That’s it. I’ve had it with surgery. If anything else goes whacko with this body, the doctors will have to make an extraordinary case for operating, and I’m not sure “or you will die” would do it. Had the tumor on my parotid gland removed last Friday and it was horrible. I wanted to die then for sure.
The thing is, I am not the best patient – ask my children, they’ll tell you. I complain, I argue, I don’t do as I’m told. I self-medicate – in the hospital, at home, I don’t care. It makes everyone crazy. And then in the hospital one is at the mercy of strangers, which keeps you from cursing as much as you might like. Some things I wanted to say in the 24 hours after surgery but didn’t:
1) There is no anesthesia in the world that doesn’t make me nauseous, so there’s no point in telling me it shouldn’t. As my personal definition of hell is 23 hours a day of nausea and one hour of anticipation, it’s fortunate for you that there was nothing close enough to throw when I found out you were giving me only a half-dose of nausea medication. Finally, I do not want a soda cracker. If you keep pushing it, I will have to kill you.
2) It seems no matter what time I ask, it isn’t time for more morphine. Really, is there a morphine shortage I haven’t heard about? Why are you hoarding it? Give me some!

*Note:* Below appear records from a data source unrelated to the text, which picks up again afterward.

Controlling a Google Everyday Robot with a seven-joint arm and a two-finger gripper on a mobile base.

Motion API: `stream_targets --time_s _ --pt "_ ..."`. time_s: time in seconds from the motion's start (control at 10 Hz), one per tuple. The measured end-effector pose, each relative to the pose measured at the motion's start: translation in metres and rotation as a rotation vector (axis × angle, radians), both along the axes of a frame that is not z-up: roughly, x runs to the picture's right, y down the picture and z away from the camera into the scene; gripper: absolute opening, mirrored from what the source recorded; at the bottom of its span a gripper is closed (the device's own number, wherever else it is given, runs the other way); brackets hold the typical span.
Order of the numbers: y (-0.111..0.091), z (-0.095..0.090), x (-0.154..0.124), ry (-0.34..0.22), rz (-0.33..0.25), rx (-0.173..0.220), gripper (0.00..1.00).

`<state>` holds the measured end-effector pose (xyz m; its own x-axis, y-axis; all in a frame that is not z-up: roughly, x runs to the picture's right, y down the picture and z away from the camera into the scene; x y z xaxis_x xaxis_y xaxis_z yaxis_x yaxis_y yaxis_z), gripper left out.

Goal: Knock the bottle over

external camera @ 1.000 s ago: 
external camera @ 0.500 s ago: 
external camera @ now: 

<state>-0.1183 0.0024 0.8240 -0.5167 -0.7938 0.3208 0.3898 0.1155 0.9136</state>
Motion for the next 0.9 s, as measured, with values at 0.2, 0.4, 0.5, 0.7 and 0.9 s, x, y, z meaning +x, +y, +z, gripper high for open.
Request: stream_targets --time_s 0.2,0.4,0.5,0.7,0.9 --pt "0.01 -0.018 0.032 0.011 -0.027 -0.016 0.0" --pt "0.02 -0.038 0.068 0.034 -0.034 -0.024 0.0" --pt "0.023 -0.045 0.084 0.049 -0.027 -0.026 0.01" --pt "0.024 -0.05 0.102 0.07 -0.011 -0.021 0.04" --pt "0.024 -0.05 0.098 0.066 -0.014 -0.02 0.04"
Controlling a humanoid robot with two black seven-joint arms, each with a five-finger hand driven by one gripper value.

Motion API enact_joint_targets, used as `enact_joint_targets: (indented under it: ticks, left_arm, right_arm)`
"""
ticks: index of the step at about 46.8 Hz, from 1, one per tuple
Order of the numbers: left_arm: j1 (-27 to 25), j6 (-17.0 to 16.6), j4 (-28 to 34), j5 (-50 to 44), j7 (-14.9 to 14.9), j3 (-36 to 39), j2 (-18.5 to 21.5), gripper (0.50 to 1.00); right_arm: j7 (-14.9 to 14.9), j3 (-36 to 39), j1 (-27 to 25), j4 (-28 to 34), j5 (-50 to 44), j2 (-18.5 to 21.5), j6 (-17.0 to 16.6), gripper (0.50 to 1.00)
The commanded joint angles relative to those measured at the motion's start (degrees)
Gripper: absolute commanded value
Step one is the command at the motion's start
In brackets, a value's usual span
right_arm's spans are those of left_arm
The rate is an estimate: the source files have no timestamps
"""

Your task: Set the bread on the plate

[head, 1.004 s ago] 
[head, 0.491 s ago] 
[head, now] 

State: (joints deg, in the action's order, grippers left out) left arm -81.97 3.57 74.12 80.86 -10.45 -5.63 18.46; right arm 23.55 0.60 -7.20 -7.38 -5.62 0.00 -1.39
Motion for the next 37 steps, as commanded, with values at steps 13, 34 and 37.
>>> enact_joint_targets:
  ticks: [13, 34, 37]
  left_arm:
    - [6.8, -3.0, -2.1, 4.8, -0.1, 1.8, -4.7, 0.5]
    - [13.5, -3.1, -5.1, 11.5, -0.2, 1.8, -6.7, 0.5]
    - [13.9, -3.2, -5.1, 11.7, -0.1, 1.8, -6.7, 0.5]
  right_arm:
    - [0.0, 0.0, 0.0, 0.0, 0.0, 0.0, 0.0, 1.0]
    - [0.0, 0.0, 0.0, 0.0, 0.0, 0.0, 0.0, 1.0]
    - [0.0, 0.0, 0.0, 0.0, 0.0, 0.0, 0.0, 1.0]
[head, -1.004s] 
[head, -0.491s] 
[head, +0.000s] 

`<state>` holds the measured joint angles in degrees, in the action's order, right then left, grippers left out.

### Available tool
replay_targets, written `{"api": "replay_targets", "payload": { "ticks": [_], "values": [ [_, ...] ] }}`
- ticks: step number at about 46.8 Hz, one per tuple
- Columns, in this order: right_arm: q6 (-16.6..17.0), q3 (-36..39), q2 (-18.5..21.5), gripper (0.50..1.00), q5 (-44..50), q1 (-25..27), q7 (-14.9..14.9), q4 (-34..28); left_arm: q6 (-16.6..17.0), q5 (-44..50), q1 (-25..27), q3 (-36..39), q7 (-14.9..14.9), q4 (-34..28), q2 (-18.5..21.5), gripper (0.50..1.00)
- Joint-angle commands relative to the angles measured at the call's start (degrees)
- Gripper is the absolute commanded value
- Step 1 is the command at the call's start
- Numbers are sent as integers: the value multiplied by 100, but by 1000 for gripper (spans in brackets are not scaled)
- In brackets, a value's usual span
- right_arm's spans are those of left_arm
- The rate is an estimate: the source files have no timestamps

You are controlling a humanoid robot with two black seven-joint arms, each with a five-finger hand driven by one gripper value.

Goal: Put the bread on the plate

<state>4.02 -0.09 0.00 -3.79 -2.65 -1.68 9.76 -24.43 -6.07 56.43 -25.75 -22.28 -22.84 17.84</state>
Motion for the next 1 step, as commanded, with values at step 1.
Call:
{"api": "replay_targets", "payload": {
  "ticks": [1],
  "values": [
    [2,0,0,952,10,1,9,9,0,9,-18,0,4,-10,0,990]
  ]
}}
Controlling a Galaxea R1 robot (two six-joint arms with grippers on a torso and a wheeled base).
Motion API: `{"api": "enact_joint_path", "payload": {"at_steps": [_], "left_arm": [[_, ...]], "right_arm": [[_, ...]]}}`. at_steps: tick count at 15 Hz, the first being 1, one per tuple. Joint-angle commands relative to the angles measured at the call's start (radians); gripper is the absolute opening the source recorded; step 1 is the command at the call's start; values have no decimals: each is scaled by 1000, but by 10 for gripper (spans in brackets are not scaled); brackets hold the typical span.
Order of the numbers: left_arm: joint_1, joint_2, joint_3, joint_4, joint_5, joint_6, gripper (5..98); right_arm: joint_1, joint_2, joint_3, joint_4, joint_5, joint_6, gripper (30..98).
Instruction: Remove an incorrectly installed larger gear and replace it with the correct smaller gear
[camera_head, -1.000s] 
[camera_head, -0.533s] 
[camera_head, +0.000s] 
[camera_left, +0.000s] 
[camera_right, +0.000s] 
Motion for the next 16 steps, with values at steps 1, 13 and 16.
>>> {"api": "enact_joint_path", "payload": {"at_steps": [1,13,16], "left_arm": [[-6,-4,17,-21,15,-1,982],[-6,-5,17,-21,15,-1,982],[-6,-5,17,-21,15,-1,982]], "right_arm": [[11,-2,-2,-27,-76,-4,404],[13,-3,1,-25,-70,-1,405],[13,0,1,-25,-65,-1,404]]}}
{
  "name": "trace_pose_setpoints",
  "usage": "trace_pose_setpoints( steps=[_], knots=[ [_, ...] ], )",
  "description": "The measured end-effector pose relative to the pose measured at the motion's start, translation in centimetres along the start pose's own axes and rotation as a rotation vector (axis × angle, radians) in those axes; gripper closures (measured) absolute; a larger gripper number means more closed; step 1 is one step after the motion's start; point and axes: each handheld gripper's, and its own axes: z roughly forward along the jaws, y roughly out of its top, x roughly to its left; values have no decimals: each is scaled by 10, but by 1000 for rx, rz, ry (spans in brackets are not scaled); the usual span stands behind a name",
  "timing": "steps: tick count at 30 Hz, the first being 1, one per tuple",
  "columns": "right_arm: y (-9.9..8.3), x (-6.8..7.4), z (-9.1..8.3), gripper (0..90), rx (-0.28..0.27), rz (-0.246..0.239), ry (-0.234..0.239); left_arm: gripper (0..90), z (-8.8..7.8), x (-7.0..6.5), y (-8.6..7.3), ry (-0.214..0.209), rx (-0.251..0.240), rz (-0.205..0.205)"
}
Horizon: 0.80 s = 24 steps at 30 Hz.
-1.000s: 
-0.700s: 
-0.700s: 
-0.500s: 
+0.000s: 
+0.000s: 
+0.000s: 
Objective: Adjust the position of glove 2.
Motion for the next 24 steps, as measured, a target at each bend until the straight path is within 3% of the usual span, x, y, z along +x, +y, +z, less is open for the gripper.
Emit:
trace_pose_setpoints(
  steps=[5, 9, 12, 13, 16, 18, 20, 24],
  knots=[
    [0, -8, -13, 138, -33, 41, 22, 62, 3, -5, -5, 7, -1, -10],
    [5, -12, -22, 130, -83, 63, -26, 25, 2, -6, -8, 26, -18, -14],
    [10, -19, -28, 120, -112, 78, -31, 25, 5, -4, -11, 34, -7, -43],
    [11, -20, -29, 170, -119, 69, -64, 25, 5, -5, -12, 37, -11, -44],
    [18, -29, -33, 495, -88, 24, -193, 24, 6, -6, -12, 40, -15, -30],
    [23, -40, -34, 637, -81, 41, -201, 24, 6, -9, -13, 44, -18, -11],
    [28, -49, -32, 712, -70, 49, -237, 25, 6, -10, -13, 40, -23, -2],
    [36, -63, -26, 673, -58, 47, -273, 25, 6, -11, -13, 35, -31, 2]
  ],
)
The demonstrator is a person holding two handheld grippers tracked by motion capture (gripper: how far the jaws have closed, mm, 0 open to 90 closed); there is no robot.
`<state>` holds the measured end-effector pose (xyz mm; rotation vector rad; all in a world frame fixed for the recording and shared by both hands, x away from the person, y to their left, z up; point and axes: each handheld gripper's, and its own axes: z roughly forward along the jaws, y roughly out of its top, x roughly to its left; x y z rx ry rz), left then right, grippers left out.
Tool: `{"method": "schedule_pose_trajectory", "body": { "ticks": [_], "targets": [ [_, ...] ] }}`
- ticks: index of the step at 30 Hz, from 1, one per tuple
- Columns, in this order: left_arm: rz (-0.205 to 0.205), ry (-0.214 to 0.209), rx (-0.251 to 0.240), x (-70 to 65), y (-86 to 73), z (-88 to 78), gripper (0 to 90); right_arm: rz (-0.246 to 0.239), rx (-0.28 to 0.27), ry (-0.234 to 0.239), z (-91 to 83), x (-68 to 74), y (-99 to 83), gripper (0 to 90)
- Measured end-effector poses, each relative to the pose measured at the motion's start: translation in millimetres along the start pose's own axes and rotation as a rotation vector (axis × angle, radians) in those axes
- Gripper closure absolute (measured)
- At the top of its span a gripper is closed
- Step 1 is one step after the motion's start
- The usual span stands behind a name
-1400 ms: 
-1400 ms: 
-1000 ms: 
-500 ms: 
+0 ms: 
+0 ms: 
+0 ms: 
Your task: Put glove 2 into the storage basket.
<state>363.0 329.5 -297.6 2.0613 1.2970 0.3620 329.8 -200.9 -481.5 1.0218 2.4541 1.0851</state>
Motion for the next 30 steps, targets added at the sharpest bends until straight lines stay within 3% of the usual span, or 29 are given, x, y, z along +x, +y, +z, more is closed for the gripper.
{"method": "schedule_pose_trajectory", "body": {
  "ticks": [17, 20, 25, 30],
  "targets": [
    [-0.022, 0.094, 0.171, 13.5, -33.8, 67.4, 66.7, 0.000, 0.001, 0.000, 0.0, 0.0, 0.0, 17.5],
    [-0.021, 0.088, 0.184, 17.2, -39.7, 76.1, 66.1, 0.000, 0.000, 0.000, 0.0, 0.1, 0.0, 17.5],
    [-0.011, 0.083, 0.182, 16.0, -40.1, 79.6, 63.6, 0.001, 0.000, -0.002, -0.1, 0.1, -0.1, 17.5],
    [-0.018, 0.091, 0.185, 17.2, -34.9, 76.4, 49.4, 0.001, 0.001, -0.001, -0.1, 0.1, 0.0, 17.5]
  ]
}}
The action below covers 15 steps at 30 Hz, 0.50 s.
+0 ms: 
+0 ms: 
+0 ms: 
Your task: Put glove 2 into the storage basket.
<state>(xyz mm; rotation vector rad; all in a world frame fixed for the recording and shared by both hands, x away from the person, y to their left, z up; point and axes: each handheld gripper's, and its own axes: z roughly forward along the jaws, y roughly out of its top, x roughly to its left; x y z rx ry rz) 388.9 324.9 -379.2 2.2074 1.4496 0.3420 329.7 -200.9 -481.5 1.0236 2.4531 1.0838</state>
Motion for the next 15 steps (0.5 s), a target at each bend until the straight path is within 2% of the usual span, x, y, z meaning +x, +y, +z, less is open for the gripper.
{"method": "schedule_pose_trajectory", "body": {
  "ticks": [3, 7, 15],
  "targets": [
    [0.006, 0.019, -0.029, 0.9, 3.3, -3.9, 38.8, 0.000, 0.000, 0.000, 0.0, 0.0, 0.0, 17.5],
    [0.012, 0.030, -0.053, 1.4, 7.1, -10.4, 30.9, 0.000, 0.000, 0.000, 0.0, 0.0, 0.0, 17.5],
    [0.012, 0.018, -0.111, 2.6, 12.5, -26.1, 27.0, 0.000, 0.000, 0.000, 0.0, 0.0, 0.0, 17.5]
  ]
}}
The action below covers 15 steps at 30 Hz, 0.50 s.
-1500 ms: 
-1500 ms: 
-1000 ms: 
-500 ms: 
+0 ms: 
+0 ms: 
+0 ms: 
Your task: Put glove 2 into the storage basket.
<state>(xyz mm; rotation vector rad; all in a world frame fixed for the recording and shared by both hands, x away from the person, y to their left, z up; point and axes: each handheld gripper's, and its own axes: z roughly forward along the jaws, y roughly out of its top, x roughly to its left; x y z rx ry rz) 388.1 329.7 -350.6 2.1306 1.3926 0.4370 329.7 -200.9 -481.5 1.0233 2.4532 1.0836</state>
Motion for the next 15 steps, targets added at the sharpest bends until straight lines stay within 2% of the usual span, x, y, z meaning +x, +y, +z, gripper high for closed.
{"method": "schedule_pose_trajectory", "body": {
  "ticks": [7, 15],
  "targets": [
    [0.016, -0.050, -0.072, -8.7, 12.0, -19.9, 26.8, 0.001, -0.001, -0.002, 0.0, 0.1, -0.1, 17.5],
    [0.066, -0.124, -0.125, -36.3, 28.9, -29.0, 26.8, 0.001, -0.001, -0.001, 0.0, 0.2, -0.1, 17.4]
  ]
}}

3) I have an IV taped to my left hand to put liquids in, another taped to my neck to take liquids out, and every other hour I have to wear inflatable leg wraps. If there is an optimal position for comfort in these circumstances, I have not discovered it. The bed is a rock, and none of its 56 amazing positions will change that. The pillow is a rock on top of a rock.
4) Not only is my right ear and everything in the vicinity completely numb, it has the appearance of a breast implant gone terribly wrong. The scar below said ear looks like an amateur map of the Lewis & Clark Expedition. And I have bacitracin ointment in my hair. I do not feel pretty.
I can imagine the thousands of cell phone minutes burned when my daughters learned I was having surgery. “Who’s staying with Mom? What’s the plan? We need a plan!” They are patient and tolerant and sympathetic in the extreme, and after a day or so, I have to kick them out lest they lose their patience, tolerance and sympathy.
Those nodules on my thyroid gland? They will be the size of hard-boiled eggs before we part company.